En finir avec l’opacité dans les attributions de terrains publics
L’État, les communes et les entités de droit public peuvent être amenés à céder des droits réels sur des immeubles qui leur appartiennent. Mais aujourd’hui, en l’absence de cadre procédural spécifique, ces opérations ne sont pas tenues au respect de règles suffisantes et uniformes garantissant l’égalité de traitement des candidats. Un projet de loi entend combler cette lacune structurelle.
Garantir l’équité dans la gestion des biens publics, tout en favorisant une concurrence saine entre acteurs publics et privés : tel est le double objectif du projet de loi (PL) 13659 «Pour une transparence dans les attributions de terrains publics», déposé au Grand Conseil genevois par notre présidente Diane Barbier-Mueller, le 28 mai 2025.
L’enjeu est de taille. Il s’agit, par exemple, de savoir qui pourra acquérir un terrain public ou qui sera bénéficiaire d’un droit de superficie sur celui-ci. Convenons qu’en 2025, cela mérite une concurrence ouverte et transparente avec des règles d’attributions claires.
Déficit juridique et décisions opaques
Ce texte répond à un angle mort juridique. Depuis 1994, les acquisitions de biens mobiliers et de services par une collectivité publique doivent en effet suivre des procédures garantissant transparence, égalité de traitement et protection juridictionnelle en Suisse. Or, les opérations d’acquisition et d’aliénation de biens immobiliers ou de cession de droits sur de tels biens, conduites par des collectivités publiques, ne sont pas encore soumises à ces règles. Elles échappent ainsi à tout mécanisme de publicité, de mise en concurrence ou de contrôle externe. Résultat : des décisions parfois opaques, prises sans critères explicites, ni comparaison d’offres, ni consultation des parties.

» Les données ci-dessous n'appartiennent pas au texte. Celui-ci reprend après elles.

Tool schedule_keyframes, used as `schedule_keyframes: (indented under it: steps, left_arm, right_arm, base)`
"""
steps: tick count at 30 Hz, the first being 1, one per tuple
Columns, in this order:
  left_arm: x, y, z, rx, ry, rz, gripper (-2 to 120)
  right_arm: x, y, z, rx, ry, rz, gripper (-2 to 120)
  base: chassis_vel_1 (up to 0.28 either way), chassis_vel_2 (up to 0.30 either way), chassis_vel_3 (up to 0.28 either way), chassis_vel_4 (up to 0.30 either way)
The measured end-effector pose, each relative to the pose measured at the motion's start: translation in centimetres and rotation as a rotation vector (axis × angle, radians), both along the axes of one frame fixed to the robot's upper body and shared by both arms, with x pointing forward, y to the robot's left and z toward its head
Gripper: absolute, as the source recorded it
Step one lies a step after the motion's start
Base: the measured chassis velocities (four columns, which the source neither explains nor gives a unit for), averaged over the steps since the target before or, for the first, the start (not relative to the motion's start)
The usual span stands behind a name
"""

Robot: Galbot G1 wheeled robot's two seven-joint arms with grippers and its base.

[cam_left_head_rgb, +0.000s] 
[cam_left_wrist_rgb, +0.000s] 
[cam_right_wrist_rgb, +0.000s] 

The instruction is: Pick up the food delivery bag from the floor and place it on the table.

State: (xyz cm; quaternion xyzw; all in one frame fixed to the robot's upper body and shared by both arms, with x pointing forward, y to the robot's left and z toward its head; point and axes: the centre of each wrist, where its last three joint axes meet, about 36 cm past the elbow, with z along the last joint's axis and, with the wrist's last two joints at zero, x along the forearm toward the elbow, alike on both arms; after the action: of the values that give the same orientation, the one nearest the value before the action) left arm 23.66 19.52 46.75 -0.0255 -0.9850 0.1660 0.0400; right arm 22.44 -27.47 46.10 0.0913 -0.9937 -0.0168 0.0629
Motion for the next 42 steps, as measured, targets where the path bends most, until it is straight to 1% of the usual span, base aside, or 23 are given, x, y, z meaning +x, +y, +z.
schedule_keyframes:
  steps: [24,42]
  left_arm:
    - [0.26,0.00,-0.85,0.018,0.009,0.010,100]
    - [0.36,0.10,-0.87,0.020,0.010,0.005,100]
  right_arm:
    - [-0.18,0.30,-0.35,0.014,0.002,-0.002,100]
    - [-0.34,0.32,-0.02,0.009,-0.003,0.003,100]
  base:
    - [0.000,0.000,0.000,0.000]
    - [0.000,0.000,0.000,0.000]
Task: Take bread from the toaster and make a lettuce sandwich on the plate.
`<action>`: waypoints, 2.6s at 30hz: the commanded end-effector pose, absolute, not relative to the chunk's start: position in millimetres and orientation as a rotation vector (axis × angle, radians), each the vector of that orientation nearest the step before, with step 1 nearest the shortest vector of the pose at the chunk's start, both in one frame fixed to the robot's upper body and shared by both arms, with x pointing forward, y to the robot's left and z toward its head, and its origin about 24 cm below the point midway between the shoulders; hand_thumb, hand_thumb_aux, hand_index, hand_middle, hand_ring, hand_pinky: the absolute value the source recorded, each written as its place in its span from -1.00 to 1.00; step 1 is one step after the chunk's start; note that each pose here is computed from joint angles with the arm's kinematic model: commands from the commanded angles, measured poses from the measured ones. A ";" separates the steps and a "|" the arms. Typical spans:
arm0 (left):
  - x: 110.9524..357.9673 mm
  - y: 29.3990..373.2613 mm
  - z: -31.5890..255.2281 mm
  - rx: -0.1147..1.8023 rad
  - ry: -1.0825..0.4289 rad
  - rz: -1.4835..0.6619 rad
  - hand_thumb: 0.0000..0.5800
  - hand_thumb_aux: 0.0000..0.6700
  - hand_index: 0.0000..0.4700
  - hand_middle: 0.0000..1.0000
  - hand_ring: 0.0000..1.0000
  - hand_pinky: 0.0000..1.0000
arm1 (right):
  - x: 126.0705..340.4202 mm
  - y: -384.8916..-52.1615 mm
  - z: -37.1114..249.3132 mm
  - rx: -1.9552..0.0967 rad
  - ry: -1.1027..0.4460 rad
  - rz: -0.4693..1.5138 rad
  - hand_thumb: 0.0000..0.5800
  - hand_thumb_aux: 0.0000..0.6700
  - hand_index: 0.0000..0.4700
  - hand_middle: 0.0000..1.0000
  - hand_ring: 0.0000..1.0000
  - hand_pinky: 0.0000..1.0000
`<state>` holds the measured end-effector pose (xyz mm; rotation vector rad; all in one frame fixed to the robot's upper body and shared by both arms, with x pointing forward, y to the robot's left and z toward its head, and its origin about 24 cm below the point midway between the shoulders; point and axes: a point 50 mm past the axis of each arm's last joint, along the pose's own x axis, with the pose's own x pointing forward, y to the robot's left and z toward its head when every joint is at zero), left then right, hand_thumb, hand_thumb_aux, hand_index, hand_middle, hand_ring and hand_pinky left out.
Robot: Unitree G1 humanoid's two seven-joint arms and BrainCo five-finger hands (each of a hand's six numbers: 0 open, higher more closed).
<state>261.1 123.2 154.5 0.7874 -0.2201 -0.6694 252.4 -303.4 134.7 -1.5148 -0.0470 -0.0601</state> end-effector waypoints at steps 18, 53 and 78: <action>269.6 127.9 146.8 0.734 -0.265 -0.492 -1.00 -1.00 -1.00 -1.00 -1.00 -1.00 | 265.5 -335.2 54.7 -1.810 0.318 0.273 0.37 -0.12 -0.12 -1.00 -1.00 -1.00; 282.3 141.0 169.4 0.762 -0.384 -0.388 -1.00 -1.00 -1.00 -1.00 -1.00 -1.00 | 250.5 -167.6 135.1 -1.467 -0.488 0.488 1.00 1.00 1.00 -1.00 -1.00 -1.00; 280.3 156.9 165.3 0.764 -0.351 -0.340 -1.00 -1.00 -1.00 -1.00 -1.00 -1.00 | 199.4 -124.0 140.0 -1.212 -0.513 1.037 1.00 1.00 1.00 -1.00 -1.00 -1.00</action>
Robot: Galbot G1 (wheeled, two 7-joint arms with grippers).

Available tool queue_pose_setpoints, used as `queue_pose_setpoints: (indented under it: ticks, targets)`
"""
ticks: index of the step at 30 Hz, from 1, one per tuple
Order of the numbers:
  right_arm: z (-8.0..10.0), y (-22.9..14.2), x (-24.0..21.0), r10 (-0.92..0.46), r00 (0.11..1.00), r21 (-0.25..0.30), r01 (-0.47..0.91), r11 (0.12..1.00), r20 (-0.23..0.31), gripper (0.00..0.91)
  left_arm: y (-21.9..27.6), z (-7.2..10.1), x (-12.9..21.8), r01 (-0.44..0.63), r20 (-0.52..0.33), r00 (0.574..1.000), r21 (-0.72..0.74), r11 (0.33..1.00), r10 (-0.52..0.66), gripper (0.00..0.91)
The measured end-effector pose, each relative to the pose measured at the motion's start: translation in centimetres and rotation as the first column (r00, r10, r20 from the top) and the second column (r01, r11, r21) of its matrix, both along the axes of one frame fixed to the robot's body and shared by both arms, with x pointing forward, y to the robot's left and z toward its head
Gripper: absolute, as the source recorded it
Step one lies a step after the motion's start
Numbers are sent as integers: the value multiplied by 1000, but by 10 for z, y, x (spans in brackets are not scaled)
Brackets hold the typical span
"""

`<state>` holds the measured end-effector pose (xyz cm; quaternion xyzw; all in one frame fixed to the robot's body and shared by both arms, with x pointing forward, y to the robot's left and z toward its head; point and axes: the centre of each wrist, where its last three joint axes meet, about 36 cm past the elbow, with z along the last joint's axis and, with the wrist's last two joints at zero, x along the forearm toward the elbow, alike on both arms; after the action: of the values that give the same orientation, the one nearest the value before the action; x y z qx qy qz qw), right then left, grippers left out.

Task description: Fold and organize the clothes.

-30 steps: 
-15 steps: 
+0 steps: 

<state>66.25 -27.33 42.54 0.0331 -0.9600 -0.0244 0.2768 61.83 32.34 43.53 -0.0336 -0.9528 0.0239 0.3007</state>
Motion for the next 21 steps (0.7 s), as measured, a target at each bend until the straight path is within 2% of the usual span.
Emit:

Garantir l’équité dans la gestion des biens publics, tout en favorisant une concurrence saine entre acteurs publics et privés.
Pire encore, l’absence de cadre juridique précis peut «conduire à des pratiques inéquitables, des conflits d’intérêts, voire des situations de monopole», écrivent les cosignataires du texte. De quoi soulever de lourdes questions de gouvernance et de transparence, voire engendrer un déficit de confiance à l’égard des institutions publiques.
Un champ d’application détaillé
Comment combler cette lacune ? Le PL 13659 propose un cadre clair et des procédures d’adjudication détaillées, à même de garantir la sécurité juridique et le respect effectif des droits fondamentaux. Le texte encadre et réglemente la cession de droits réels sur des immeubles appartenant au canton, aux communes genevoises ou aux «entités assujetties à la loi», à savoir les divers établissements de droit public (tels que TPG, aéroport, HUG, SIG, etc.), les fondations immobilières et les autres fondations de droit public.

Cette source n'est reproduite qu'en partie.